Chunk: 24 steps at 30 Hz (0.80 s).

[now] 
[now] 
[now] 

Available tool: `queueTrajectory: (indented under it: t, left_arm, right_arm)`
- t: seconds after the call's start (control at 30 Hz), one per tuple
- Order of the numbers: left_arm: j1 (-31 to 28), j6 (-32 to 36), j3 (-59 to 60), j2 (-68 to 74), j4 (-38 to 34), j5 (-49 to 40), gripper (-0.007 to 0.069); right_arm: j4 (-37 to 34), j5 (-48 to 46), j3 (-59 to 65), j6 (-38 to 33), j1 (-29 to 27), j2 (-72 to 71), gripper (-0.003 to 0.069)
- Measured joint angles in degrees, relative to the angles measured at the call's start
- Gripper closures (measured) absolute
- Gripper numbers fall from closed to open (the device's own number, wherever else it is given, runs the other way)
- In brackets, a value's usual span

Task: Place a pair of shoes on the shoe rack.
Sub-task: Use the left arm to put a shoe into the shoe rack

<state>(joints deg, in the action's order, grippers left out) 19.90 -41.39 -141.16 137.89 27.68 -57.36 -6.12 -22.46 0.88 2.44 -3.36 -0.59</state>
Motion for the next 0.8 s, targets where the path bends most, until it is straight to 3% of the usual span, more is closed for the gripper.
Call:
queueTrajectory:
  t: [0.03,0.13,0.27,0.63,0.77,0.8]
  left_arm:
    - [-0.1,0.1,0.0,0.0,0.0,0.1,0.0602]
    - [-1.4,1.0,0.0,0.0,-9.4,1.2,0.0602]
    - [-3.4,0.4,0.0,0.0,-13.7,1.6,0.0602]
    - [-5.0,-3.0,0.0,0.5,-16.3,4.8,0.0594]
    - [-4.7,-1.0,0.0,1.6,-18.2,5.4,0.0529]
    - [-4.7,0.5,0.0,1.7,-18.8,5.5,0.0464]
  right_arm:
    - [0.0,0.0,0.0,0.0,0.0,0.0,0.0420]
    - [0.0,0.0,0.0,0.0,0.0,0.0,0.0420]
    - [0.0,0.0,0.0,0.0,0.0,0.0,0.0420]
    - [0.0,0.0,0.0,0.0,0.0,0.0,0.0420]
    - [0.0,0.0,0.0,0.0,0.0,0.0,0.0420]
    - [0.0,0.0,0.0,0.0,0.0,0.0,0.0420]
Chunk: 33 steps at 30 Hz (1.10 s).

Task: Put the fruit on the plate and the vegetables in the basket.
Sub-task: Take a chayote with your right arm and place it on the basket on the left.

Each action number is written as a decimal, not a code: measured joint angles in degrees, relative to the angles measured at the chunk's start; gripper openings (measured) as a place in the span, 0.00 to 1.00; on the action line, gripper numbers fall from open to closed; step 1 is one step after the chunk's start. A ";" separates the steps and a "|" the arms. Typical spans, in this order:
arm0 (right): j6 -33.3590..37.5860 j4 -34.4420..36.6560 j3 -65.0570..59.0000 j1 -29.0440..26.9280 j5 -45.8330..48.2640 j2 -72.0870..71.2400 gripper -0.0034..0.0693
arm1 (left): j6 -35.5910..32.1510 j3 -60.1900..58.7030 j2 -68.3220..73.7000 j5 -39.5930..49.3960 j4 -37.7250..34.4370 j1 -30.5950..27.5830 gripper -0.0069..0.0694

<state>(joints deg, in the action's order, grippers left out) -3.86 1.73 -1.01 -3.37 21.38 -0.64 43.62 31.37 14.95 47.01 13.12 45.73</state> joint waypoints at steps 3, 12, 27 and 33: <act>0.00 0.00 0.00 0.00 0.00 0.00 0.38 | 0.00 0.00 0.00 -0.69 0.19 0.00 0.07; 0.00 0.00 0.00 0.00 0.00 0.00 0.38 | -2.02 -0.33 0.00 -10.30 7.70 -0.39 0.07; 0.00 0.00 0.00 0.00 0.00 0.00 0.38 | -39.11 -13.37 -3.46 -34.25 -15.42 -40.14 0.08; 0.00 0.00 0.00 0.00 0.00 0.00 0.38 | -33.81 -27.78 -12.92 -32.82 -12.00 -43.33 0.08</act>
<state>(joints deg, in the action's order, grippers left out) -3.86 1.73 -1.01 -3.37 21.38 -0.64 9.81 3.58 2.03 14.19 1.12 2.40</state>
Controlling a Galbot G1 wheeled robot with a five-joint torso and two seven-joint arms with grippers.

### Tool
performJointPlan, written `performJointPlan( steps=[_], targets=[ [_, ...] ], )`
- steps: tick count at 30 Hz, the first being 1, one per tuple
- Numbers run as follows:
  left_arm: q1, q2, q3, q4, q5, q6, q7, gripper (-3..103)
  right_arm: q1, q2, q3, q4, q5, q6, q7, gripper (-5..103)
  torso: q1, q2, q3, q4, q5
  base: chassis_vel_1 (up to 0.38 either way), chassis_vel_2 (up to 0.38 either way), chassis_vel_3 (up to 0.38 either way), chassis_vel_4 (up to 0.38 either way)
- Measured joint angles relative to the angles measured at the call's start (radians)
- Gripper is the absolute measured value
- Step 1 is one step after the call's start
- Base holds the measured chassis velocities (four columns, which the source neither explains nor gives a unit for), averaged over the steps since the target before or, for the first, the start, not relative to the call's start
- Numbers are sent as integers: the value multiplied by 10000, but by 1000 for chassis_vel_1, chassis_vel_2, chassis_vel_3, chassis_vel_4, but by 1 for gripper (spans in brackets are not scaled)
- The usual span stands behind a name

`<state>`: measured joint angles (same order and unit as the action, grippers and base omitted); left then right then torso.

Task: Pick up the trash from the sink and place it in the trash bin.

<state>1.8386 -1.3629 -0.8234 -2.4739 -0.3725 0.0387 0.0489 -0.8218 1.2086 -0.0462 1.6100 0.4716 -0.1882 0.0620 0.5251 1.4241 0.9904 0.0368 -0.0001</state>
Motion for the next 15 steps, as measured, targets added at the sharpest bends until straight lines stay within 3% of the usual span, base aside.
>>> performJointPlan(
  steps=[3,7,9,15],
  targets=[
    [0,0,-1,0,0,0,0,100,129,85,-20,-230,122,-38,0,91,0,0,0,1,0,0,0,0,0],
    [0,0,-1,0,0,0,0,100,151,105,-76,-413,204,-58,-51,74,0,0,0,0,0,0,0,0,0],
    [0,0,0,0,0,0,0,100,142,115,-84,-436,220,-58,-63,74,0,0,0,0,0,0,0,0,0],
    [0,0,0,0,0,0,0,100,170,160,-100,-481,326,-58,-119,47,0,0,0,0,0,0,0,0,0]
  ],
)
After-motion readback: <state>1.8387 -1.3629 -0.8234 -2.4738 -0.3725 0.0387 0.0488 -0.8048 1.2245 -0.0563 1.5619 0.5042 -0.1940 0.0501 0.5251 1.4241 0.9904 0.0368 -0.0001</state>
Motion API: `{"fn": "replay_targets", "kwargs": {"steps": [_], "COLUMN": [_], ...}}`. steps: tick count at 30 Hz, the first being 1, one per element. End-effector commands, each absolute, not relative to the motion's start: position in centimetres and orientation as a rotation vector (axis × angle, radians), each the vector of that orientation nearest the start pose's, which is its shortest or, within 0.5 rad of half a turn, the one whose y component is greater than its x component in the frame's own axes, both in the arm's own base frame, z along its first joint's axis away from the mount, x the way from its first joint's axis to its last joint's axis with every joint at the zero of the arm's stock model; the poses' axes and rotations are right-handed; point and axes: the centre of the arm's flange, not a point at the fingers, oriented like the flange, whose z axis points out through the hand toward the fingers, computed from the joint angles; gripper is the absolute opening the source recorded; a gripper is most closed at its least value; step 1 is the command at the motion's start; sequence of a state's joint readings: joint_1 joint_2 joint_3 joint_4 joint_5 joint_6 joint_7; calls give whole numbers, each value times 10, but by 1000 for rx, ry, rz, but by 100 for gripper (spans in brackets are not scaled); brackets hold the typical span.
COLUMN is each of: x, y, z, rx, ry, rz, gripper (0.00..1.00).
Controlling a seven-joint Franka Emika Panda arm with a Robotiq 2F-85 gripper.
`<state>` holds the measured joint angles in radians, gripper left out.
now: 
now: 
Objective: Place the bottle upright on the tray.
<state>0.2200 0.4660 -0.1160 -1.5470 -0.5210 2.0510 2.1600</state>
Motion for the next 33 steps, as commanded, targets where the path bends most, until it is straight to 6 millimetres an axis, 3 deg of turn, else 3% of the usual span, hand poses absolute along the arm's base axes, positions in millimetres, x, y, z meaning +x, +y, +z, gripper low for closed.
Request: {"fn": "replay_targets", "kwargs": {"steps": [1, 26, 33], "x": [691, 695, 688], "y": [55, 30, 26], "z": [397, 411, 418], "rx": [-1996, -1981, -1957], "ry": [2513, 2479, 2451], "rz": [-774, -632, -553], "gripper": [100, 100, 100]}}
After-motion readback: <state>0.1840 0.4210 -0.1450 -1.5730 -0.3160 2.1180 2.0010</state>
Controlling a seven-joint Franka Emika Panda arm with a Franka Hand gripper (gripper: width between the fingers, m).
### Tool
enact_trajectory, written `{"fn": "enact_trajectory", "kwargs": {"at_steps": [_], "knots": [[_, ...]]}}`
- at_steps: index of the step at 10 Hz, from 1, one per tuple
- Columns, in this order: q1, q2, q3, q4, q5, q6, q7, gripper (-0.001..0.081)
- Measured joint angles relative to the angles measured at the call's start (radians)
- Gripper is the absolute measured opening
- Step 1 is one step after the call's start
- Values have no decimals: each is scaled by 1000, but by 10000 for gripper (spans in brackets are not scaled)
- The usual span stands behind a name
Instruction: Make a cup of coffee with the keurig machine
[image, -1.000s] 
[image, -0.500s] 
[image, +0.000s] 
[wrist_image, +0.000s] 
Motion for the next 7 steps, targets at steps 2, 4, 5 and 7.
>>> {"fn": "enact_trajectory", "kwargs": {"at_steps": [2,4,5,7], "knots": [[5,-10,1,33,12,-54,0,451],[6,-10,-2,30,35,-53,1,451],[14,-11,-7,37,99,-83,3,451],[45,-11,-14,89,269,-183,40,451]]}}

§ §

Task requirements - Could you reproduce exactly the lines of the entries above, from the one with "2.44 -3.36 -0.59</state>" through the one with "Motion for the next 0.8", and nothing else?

Task solution -
<state>(joints deg, in the action's order, grippers left out) 19.90 -41.39 -141.16 137.89 27.68 -57.36 -6.12 -22.46 0.88 2.44 -3.36 -0.59</state>
Motion for the next 0.8 s, targets where the path bends most, until it is straight to 3% of the usual span, more is closed for the gripper.

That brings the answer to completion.